Amateur mobile phone footage first shows one man lying lifeless in a pool of blood having been shot shortly before by police.
At his side, two plain-clothes policemen are holding and questioning another young man. Then one of the officers fires several rounds at point-blank range at the suspect.
The officer is seen delivering a final shot to the head of the injured and bleeding man.
The incident has again raised concerns about police abuse in Kenya and outrage at the apparent "brazen execution of two young men", said the Law Society of Kenya.
"The scene is chilling and a frightening reminder that there are elements of the security forces who murder Kenyan citizens without hesitation and in violation of all laws," said Isaac Okero, the society's president.
"Even if they were criminal suspects, whatever the nature of their alleged offences or criminal activities, those young men were entitled to due process," Okero added.
- 'Enforced disappearance' -
Police say they were pursuing two men in their 20s as suspected members of the notorious Superpower gang and caught up with them outside a shopping mall.
"These boys have given us sleepless nights because they commit robberies and kill, then they relocate and resurface," a policeman with knowledge of the gang who requested anonymity told AFP.
He also alleged the two were involved in the deaths of several police officers, leading to the manhunt.
The Kenyan lawyers group called for the immediate arrest and prosecution of the officers shown in the video, denouncing what it called "the culture of extrajudicial executions that is now so evidently entrenched in the national police service."
Rights groups have previously raised concern about alleged abuse by Kenya's police and security services.
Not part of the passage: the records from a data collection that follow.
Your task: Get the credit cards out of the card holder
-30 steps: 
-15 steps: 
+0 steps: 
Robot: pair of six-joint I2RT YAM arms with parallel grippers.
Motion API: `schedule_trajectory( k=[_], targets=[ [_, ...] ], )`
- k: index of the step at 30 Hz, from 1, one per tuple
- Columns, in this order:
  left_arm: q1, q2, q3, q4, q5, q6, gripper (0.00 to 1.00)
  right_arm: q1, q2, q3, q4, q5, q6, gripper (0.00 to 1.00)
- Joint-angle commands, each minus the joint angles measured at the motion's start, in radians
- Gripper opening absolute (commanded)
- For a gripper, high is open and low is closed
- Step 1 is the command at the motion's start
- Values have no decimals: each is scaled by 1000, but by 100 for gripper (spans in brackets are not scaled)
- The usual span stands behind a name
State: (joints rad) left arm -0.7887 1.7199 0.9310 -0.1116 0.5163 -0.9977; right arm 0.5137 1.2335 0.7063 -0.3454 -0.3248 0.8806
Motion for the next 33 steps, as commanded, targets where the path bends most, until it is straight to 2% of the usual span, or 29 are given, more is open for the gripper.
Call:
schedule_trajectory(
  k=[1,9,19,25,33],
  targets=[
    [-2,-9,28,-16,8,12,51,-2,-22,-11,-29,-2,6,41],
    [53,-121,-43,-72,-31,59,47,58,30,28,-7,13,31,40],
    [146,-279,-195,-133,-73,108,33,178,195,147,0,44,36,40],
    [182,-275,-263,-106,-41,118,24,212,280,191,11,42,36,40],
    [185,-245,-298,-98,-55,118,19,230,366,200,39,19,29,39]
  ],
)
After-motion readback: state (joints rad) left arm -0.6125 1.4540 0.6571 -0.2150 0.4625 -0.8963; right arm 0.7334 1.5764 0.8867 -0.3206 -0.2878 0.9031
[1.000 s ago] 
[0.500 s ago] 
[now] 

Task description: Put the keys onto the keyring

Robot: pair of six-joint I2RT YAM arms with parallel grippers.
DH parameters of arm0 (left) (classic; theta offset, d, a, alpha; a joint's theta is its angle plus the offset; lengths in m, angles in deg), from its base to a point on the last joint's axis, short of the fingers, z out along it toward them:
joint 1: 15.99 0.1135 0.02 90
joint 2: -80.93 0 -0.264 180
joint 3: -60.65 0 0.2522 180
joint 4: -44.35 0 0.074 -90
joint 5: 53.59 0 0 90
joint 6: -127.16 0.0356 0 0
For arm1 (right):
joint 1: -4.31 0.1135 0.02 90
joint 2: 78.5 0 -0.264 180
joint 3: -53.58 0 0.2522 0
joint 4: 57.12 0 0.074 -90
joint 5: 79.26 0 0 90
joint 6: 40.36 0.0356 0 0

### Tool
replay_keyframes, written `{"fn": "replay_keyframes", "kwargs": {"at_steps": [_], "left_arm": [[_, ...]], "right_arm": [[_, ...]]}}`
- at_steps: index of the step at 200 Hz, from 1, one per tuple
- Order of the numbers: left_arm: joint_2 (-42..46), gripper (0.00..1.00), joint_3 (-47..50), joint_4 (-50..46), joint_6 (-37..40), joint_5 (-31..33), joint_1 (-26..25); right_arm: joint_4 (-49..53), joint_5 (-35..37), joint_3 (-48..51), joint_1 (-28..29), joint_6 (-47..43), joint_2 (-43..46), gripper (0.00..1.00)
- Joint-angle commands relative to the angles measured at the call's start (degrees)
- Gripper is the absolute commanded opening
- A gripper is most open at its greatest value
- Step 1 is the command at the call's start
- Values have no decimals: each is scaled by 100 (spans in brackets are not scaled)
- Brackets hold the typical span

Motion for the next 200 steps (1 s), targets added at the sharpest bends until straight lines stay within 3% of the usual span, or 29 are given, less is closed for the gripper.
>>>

A Human Rights Watch report last July documented "enforced disappearances" and "extrajudicial killings" of men suspected of links to Islamist extremists by security forces in the country's northeast.
That same month, four Kenyan policemen were charged over the high-profile murders of a human rights lawyer and two others -- another case that sparked outrage.
Kenya's police force has been accused in the past of running hit squads targeting those investigating allegations of police abuse.